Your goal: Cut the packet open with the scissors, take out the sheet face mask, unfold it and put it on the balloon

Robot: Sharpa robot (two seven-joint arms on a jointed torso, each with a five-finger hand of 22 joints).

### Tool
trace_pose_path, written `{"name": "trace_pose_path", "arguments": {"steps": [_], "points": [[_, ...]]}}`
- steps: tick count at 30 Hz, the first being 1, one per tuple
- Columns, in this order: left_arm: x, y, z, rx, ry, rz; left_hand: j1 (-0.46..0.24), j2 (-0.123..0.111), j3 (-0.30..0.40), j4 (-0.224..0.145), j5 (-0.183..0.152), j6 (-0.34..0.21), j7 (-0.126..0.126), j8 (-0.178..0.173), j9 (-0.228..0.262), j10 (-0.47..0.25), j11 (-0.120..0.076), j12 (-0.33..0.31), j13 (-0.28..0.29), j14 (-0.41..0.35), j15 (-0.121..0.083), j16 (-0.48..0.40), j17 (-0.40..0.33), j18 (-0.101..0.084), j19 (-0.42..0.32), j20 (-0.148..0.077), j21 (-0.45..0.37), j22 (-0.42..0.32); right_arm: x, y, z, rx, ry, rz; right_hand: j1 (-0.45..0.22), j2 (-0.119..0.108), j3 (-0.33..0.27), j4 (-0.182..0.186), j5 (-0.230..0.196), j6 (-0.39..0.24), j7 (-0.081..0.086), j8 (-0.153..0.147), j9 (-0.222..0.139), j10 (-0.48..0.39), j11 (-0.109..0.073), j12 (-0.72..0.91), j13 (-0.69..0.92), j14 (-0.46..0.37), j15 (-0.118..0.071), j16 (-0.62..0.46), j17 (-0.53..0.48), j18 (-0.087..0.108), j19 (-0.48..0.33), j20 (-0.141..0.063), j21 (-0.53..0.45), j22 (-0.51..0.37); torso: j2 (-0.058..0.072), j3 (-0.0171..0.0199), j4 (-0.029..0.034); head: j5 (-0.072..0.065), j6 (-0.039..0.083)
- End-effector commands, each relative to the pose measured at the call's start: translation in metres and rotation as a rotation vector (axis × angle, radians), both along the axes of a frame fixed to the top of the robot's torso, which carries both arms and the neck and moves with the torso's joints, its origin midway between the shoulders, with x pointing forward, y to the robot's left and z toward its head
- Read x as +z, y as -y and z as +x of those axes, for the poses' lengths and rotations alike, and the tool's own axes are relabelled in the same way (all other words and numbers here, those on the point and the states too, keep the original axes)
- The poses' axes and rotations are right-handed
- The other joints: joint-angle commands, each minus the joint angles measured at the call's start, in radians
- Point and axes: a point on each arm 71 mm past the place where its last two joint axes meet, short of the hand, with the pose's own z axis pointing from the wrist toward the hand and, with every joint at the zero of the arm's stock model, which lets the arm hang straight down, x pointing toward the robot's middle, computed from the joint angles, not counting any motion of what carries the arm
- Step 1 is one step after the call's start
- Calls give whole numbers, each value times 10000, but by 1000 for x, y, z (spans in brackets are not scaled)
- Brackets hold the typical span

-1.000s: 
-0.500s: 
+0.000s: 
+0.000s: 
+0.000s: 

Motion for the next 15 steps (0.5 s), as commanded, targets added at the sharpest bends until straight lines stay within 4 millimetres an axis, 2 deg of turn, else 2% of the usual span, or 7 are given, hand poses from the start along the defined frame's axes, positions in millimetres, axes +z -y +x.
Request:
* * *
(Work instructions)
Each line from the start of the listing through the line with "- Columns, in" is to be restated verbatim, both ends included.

(Solution)
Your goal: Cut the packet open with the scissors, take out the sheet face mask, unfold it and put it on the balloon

Robot: Sharpa robot (two seven-joint arms on a jointed torso, each with a five-finger hand of 22 joints).

### Tool
trace_pose_path, written `{"name": "trace_pose_path", "arguments": {"steps": [_], "points": [[_, ...]]}}`
- steps: tick count at 30 Hz, the first being 1, one per tuple
- Columns, in this order: left_arm: x, y, z, rx, ry, rz; left_hand: j1 (-0.46..0.24), j2 (-0.123..0.111), j3 (-0.30..0.40), j4 (-0.224..0.145), j5 (-0.183..0.152), j6 (-0.34..0.21), j7 (-0.126..0.126), j8 (-0.178..0.173), j9 (-0.228..0.262), j10 (-0.47..0.25), j11 (-0.120..0.076), j12 (-0.33..0.31), j13 (-0.28..0.29), j14 (-0.41..0.35), j15 (-0.121..0.083), j16 (-0.48..0.40), j17 (-0.40..0.33), j18 (-0.101..0.084), j19 (-0.42..0.32), j20 (-0.148..0.077), j21 (-0.45..0.37), j22 (-0.42..0.32); right_arm: x, y, z, rx, ry, rz; right_hand: j1 (-0.45..0.22), j2 (-0.119..0.108), j3 (-0.33..0.27), j4 (-0.182..0.186), j5 (-0.230..0.196), j6 (-0.39..0.24), j7 (-0.081..0.086), j8 (-0.153..0.147), j9 (-0.222..0.139), j10 (-0.48..0.39), j11 (-0.109..0.073), j12 (-0.72..0.91), j13 (-0.69..0.92), j14 (-0.46..0.37), j15 (-0.118..0.071), j16 (-0.62..0.46), j17 (-0.53..0.48), j18 (-0.087..0.108), j19 (-0.48..0.33), j20 (-0.141..0.063), j21 (-0.53..0.45), j22 (-0.51..0.37); torso: j2 (-0.058..0.072), j3 (-0.0171..0.0199), j4 (-0.029..0.034); head: j5 (-0.072..0.065), j6 (-0.039..0.083)

No more is needed to finish this exercise.